Despite the foregoing, we find in Kansas decisions:
“It is a long-standing rule in this state that where a tenant, under contract to pay rent on real property, abandons the property and notifies the landlord of that abandonment, it is the duty of the landlord to make a reasonable effort to secure a new tenant for the property and obtain rent therefrom before he can recover rent from the old tenant under the contract. Where a party seeks redress for the wrong of another, the law requires that he shall do whatever he reasonably can and improve all reasonable opportunities to avoid the consequences and to lessen the injury.” (Emphasis added.) Gordon, Executor v. Consolidated Sun Ray, Inc., 195 Kan. 341, 344-345, 404 P.2d 949 (1956).
“The duty to mitigate damages is not an unlimited one; an injured party is bound only to exert reasonable efforts to avoid damage; his duty is limited by the rules of common sense.” (Emphasis added.) Steele v. J. I. Case Co., 197 Kan. 554, 565, 419 P.2d 902 (1966).
“It is a general rule of law that one injured by reason of a breach of contract by another is under a duty to exercise reasonable care to avoid loss or to mitigate and minimize the resulting damage. Such reasonable care does not require a party to execute a new or different contract.” (Emphasis added.) Iseman v. Kansas Gas & Electric Co., 222 Kan. 644, Syl. ¶ 1, 567 P.2d 856 (1977).
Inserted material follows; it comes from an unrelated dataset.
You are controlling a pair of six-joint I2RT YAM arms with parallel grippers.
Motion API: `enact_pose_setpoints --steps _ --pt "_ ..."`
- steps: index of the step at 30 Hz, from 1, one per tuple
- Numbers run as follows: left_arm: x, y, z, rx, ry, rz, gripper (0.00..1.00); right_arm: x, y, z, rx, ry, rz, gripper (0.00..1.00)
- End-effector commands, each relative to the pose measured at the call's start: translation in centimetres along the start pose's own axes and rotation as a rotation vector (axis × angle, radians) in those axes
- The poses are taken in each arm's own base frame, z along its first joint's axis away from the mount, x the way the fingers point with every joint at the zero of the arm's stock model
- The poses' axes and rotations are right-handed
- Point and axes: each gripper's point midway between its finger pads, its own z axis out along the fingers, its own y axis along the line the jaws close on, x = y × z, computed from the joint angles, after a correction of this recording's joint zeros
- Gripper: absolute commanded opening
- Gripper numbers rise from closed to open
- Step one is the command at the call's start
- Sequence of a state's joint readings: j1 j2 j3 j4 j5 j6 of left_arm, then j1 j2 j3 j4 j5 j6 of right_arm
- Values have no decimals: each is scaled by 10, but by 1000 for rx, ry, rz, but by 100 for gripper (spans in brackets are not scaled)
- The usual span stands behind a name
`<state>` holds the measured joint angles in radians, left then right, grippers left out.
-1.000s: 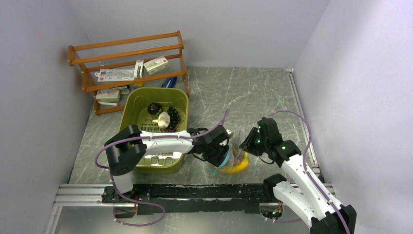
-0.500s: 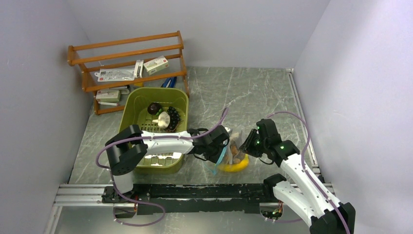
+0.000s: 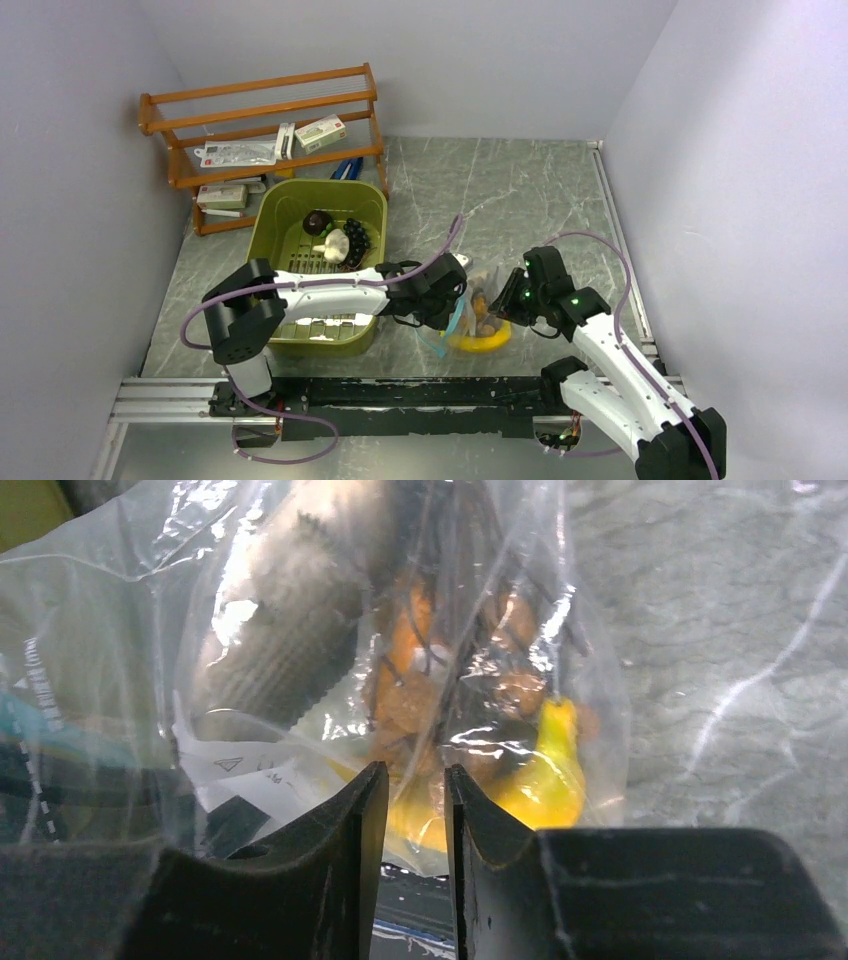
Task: Open the zip-top bag and remove the fake food
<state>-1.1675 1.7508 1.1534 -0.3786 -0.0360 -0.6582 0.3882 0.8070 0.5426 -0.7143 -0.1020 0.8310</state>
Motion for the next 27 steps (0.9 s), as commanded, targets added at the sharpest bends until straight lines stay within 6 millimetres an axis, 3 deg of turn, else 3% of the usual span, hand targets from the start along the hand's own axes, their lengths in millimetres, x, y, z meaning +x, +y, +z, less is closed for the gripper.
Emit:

“An injured party has a duty to mitigate damages. However, that duty does not require the party to take unreasonable risks, incur unreasonable inconvenience or expense, or disorganize his business.” (Emphasis added.) Barbara Oil Co. v. Patrick Petroleum Co., 1 Kan. App. 2d 437, Syl. ¶ 5, 566 P.2d 389, rev. denied 222 Kan. 749 (1977).
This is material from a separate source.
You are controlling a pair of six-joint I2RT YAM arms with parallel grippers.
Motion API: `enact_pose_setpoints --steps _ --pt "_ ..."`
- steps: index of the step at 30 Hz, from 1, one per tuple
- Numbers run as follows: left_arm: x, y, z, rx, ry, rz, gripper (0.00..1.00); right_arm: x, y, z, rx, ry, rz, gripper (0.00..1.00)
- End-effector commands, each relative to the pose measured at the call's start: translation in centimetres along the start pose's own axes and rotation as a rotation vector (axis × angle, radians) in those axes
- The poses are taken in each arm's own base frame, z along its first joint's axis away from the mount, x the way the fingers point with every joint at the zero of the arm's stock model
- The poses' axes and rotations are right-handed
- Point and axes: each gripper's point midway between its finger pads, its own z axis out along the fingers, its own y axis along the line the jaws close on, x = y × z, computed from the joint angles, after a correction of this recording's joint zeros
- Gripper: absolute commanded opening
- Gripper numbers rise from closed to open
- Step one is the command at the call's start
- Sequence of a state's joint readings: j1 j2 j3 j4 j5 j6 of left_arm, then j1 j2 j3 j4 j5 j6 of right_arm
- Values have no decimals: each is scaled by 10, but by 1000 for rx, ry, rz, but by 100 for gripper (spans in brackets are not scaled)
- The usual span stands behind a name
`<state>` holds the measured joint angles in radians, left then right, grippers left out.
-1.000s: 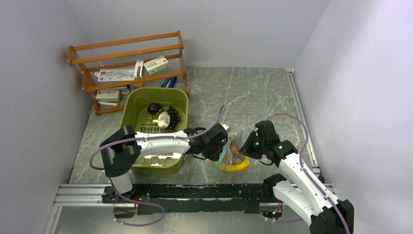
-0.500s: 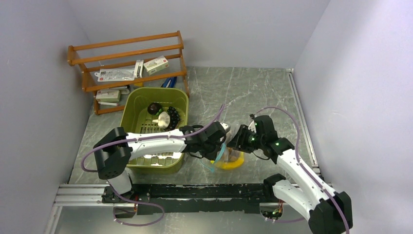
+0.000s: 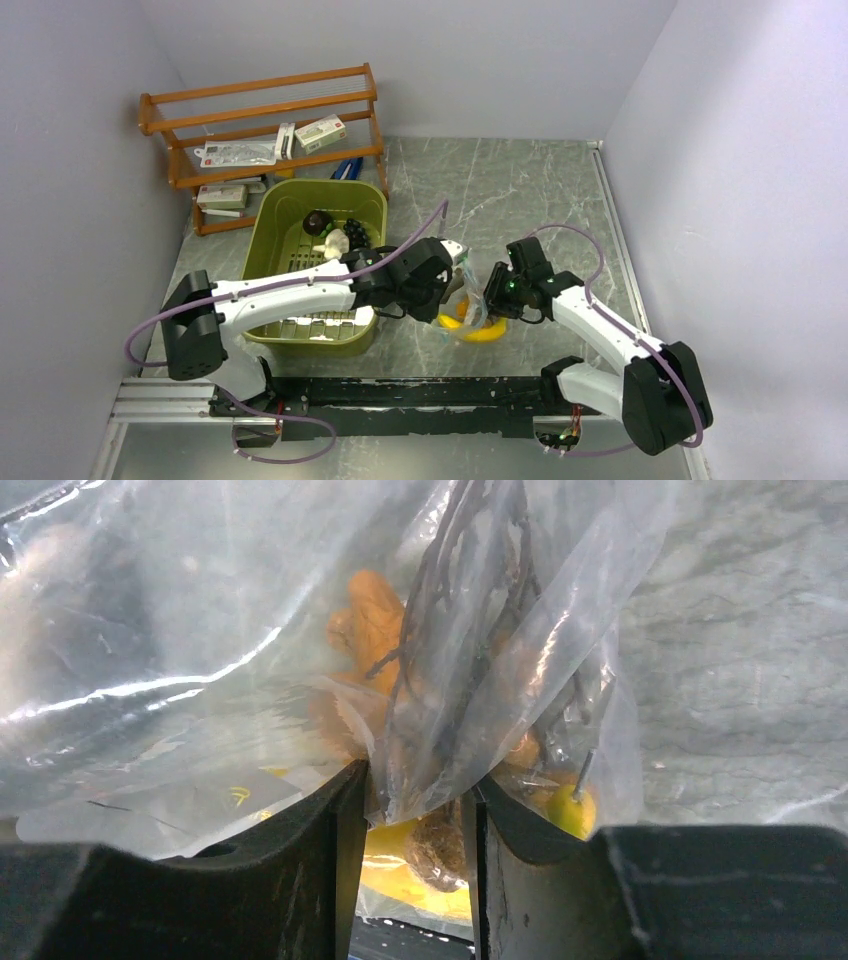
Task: Open the zip-top bag and remove the fake food
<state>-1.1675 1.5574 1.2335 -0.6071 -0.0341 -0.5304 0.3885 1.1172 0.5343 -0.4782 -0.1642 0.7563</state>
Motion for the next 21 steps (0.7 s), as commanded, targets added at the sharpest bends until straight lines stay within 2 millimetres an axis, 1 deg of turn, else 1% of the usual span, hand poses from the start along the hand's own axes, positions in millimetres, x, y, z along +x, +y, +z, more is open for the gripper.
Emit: enact_pose_setpoints --steps 1,4,8,10,13,18,20,21 --pt "-7 5 -16 -19 -34 35 7 1 -18 -3 73 -45 24 38" --pt "-1 4 -16 -3 1 60 7 3 -18 -5 62 -52 41 38" --pt "8 -13 -23 102 72 144 7 10 -18 -5 45 -42 58 38" --pt "8 -13 -30 103 99 185 7 12 -18 -5 42 -36 62 38" --pt "9 -7 -45 73 145 235 7 13 -18 -5 40 -32 64 38" --pt "9 -5 -65 75 171 276 7 8 -16 -7 44 -37 56 38" --pt "7 -9 -75 87 171 276 7 7 -17 -7 55 -37 53 38" --pt "2 -16 -80 119 159 275 7 7 -17 -8 56 -37 53 38"
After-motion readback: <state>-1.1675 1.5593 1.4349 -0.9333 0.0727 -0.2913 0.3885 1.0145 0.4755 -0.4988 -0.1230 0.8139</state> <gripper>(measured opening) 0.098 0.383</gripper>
*671To repeat, the doctrine of avoidable consequences, or the mitigation of damages rule, neither gives rise to nor bars a cause of action. As stated in Theis, the rule simply is that damages are not recoverable for harm the plaintiff should have foreseen and could have avoided by reasonable effort without undue risk, expense or humiliation. Whether harm was foreseeable and avoidable has to be a fact question.
It may be correct to say that where a tenant, under contract to pay rent on real property, abandons the property and notifies the landlord of that abandonment, damages for unpaid rent accruing thereafter are not recoverable in the absence of reasonable efforts on the part of the landlord to lessen his injury. It is a different thing to say the landlord need attempt to lessen his injury only when there is abandonment. I am not prepared to say that when the fact finder is aware of the doctrine and the evidence supports his or their decision, an appellate court, relying on the fact the evidence was undisputed, may decide as a matter of law when harm was foreseeable and avoidable, or as in this case, to decide as a matter of law that harm was not foreseeable and avoidable until a certain time. It is my conclusion that the trial judge, having seen the witnesses and having heard the testimony, having obviously taken the doctrine or rule into consideration, and having before him evidence that in June, 1978, Lanterman was in arrears on his rent payments and had neither obtained a retail liquor license nor arranged for some licensee to run the business in the five months since the contract was made, cannot be found as a matter of law to have erred in denying recovery for 1978 rent due but unpaid. I would sustain the trial court judgment for unpaid rent.
I would affirm the trial court denial of recovery for taxes, common area charges and damage to the premises, but not for the reason given by the trial judge.